In fact, it wasn’t until Ford was diagnosed with what is unequivocally accepted as a “real” disease that many were able to accept, forgive and even admire him for his fight to survive. Sadly for the hundreds of thousands of people who die from the disease of addiction every year, such acceptance and forgiveness never comes.

In a study published the year after Rob Ford first made international headlines for his struggles with drugs and alcohol, researchers from Johns Hopkins found that 90% of people would not want someone with addiction to marry into their family, and 78% did not want to work alongside addicted people.

Furthermore, survey respondents were more willing to accept discriminatory practices against persons with drug addiction, more skeptical about the effectiveness of treatments, and more likely to oppose policies aimed at helping them. It is impossible to even conceive of similar statistics for cancer, diabetes, or heart disease, and you won’t see “Saturday Night Live” doing a sendup of a politician’s COPD or epilepsy symptoms anytime soon.

Why is it that we continue to deride sufferers of one disease and openly project benevolence and humanity towards victims of another? Is emotional parity for diseases truly beyond our capacity, even between two that are felling ourselves and neighbors at a frequency and volume that leaves no life untouched?

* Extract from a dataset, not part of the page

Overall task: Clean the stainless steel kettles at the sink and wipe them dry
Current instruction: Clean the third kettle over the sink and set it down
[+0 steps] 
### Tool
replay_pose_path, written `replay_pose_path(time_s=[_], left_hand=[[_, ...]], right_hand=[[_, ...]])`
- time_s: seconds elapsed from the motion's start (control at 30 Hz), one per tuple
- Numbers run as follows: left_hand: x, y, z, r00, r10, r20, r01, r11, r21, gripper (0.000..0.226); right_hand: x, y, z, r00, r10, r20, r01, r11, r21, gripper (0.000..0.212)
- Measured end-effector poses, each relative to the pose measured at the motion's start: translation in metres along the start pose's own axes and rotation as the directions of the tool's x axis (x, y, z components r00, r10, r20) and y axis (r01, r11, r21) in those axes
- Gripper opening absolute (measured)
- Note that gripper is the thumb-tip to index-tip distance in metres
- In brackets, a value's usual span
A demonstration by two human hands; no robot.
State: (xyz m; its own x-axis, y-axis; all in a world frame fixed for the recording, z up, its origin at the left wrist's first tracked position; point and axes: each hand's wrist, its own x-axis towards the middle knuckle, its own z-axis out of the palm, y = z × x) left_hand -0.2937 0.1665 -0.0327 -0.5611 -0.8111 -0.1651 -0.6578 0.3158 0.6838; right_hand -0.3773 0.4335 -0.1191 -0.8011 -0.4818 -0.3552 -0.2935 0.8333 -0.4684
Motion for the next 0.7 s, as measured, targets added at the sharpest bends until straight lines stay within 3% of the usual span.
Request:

Despite the fact that excessive drinking is responsible for one in 10 deaths among working-aged Americans, or that drug overdose is the leading cause of accidental death in the United States, we rarely see the type of outward support for, and rallying around, people struggling with addiction as we do other illnesses.

Families are often times left to shoulder their emotional burden alone in shame and silence, an injustice made final when underlying causes of death are cloaked behind less scrutiny-inviting terms like “liver failure,” or “heart disease.”

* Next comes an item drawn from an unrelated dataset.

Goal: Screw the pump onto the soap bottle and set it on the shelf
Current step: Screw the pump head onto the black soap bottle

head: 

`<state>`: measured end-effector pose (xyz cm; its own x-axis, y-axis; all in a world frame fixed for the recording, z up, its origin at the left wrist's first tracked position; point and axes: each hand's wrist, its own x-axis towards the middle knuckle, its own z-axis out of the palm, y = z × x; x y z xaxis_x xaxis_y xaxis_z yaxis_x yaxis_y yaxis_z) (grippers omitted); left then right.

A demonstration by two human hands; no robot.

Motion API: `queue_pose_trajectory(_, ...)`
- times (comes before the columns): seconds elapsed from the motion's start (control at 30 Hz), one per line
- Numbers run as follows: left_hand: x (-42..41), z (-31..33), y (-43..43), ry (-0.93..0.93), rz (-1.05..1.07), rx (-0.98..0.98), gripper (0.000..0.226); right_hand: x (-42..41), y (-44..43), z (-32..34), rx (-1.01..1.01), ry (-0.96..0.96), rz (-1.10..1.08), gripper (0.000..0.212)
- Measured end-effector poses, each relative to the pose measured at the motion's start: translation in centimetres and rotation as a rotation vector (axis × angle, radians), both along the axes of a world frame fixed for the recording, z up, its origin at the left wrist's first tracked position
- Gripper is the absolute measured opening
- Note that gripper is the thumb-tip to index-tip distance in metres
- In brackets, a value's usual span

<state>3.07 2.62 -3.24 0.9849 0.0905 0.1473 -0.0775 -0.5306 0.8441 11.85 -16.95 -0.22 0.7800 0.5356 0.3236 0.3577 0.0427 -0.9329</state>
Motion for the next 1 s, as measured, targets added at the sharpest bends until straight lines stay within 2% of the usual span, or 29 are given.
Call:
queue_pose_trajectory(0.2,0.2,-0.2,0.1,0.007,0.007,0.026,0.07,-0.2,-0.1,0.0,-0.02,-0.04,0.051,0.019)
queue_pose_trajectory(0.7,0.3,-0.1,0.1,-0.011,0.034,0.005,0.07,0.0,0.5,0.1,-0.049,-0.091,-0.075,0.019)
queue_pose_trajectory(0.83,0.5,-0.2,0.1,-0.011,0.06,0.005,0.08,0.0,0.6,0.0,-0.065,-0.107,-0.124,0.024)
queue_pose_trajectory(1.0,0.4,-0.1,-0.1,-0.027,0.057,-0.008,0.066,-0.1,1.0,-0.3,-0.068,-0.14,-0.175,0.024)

Although even many forms of cancer itself are caused by heavy drinking, you’re unlikely to see blameworthy “alcoholism” listed in the obituary of a throat cancer victim. After all, few families left behind would choose to diminish sympathy and invite judgment for their deceased loved one. But is a forced choice between honesty and sympathy really the best we can do?

In the absence of available proof to the contrary, I’ll make the assumption that Rob Ford would have been extended at least some level of eulogistic courtesy had his other disease taken his life. At least that’s what I’ll hope. But what we can’t overlook is how compassion and empathy were scarce commodities during his high-profile battle with addiction, and how they shouldn’t have been.

Addiction is a sadly pervasive struggle in our world, present in your neighborhood and mine. The Rob Fords of the world are all around us, and they shouldn’t have to die of cancer before we can view them humanely, on social media or otherwise.